DATA SEGMENT:
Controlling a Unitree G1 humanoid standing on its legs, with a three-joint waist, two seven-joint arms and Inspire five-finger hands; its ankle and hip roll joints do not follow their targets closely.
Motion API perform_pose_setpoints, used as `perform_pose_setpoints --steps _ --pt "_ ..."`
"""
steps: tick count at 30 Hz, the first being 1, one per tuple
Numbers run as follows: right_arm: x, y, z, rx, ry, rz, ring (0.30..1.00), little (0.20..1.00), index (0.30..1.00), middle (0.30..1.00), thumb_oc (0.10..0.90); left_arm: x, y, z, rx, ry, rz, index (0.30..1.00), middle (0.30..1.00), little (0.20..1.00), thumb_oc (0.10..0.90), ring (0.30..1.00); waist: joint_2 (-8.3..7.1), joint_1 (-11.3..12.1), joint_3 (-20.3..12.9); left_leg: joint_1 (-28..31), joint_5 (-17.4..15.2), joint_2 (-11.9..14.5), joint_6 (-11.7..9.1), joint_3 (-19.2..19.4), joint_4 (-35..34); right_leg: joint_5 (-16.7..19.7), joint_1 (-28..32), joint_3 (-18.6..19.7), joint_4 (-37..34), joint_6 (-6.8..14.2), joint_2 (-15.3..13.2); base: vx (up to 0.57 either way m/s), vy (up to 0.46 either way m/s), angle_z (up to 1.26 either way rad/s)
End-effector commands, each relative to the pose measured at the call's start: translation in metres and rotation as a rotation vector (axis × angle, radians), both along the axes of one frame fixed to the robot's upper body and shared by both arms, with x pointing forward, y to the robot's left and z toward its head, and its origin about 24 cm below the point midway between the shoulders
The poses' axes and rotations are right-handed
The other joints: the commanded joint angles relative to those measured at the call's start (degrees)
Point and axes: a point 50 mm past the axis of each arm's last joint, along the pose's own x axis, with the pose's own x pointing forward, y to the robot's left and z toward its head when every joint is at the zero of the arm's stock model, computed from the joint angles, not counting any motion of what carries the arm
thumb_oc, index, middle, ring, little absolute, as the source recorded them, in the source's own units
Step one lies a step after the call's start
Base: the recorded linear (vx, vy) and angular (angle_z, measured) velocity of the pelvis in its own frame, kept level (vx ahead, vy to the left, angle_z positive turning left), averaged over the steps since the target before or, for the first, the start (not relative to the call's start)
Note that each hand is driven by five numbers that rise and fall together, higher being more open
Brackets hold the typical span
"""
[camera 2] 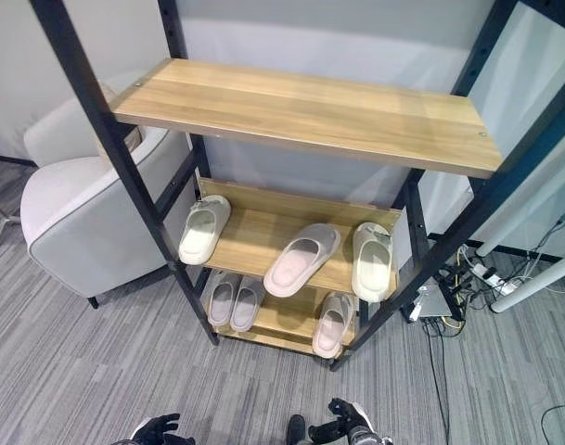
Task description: Arrange the slippers neatly on the shoe rack.
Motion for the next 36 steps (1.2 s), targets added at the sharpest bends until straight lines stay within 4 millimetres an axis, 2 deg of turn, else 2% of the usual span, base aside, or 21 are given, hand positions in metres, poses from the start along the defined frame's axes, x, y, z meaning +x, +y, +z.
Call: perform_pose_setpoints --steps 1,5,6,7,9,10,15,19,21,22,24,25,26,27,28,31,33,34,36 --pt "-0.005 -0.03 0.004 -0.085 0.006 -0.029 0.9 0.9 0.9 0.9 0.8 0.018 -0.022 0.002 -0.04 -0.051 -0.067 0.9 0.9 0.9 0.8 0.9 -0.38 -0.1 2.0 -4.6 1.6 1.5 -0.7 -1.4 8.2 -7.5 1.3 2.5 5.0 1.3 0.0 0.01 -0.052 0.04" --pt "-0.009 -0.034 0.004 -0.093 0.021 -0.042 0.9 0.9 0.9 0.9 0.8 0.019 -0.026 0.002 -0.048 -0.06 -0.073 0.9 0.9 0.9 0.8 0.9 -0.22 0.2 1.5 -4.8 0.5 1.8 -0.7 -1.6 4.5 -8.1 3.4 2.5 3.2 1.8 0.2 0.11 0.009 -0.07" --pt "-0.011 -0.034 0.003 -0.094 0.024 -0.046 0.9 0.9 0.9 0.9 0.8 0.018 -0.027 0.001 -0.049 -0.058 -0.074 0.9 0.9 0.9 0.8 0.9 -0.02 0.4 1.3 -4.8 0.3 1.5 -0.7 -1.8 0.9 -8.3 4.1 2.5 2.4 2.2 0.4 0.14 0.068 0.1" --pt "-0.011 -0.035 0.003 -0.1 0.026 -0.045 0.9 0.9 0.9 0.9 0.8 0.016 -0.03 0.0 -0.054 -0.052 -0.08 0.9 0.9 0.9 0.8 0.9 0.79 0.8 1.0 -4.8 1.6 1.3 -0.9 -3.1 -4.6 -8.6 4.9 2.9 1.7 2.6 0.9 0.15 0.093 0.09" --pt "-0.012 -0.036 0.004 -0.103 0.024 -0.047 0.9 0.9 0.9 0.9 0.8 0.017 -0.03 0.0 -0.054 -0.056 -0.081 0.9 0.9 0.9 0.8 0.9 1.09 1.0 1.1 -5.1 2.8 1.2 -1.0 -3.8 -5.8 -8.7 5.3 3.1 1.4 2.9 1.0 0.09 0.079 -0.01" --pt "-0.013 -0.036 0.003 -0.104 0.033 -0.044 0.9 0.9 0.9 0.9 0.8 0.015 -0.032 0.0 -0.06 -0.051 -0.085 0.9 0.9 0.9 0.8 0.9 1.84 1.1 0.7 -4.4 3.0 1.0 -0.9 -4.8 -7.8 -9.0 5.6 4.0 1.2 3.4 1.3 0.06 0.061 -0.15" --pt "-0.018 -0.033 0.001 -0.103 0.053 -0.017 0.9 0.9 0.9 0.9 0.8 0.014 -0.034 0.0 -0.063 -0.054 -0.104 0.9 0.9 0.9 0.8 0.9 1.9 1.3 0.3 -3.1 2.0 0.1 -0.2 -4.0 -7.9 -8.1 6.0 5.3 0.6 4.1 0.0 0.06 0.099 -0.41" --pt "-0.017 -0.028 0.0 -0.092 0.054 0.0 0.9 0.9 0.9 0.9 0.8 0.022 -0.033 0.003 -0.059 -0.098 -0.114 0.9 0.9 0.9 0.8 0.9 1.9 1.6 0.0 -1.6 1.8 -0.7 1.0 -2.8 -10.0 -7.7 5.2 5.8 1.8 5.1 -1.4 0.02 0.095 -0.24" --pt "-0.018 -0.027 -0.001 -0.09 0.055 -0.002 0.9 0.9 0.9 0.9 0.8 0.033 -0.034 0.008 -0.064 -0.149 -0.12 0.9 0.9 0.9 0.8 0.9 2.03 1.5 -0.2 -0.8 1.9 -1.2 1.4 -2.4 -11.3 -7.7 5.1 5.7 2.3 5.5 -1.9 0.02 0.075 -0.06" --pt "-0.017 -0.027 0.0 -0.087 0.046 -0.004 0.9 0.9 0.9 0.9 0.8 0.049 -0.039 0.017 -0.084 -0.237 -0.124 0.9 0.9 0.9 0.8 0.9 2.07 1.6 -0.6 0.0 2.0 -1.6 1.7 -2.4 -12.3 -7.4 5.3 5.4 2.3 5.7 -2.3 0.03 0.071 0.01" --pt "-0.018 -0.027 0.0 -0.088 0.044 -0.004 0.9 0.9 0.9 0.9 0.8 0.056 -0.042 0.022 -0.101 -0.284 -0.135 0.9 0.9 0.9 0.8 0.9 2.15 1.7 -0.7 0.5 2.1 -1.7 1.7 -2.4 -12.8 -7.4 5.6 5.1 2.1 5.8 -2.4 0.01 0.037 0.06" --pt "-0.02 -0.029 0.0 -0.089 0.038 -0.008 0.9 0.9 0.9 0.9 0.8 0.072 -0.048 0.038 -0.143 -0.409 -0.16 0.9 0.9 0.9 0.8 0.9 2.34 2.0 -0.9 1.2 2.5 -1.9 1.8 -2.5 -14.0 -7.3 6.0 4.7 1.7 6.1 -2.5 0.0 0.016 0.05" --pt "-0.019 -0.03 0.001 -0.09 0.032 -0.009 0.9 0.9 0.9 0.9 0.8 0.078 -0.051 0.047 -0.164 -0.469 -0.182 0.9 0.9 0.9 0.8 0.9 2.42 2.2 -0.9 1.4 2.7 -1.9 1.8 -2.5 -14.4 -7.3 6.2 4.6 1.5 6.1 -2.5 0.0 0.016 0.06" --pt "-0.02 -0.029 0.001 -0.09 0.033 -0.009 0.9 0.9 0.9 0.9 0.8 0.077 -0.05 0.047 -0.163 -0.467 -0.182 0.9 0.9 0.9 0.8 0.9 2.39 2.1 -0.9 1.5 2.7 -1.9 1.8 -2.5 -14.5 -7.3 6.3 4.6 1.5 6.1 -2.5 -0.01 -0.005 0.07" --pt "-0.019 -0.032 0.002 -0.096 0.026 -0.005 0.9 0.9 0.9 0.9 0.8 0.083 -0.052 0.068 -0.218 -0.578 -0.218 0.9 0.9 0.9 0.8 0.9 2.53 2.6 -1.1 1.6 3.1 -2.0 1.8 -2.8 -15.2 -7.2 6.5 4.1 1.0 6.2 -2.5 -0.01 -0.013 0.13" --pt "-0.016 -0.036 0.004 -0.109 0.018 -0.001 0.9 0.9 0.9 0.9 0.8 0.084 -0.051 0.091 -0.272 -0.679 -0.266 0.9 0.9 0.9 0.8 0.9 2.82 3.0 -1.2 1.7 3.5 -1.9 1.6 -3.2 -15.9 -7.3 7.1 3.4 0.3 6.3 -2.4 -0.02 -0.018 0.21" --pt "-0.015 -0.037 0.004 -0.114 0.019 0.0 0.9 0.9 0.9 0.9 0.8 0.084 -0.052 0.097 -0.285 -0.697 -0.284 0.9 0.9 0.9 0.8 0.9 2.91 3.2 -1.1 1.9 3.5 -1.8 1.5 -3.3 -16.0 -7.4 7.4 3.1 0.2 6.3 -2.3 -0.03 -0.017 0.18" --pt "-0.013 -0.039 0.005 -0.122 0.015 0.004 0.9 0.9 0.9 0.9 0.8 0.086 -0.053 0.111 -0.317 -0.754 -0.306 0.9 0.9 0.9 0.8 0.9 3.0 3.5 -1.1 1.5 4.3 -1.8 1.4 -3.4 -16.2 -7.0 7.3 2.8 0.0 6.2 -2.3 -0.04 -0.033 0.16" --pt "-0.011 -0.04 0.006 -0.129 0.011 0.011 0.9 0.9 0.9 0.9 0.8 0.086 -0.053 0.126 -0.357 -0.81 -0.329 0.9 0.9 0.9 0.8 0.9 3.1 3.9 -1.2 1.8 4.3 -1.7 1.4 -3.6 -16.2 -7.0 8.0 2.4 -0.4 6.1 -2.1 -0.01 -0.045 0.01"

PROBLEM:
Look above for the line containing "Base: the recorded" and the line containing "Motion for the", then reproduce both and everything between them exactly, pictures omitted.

SOLUTION FOR THIS PROBLEM:
Base: the recorded linear (vx, vy) and angular (angle_z, measured) velocity of the pelvis in its own frame, kept level (vx ahead, vy to the left, angle_z positive turning left), averaged over the steps since the target before or, for the first, the start (not relative to the call's start)
Note that each hand is driven by five numbers that rise and fall together, higher being more open
Brackets hold the typical span
"""
[camera 2] 
Task description: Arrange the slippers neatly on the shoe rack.
Motion for the next 36 steps (1.2 s), targets added at the sharpest bends until straight lines stay within 4 millimetres an axis, 2 deg of turn, else 2% of the usual span, base aside, or 21 are given, hand positions in metres, poses from the start along the defined frame's axes, x, y, z meaning +x, +y, +z.

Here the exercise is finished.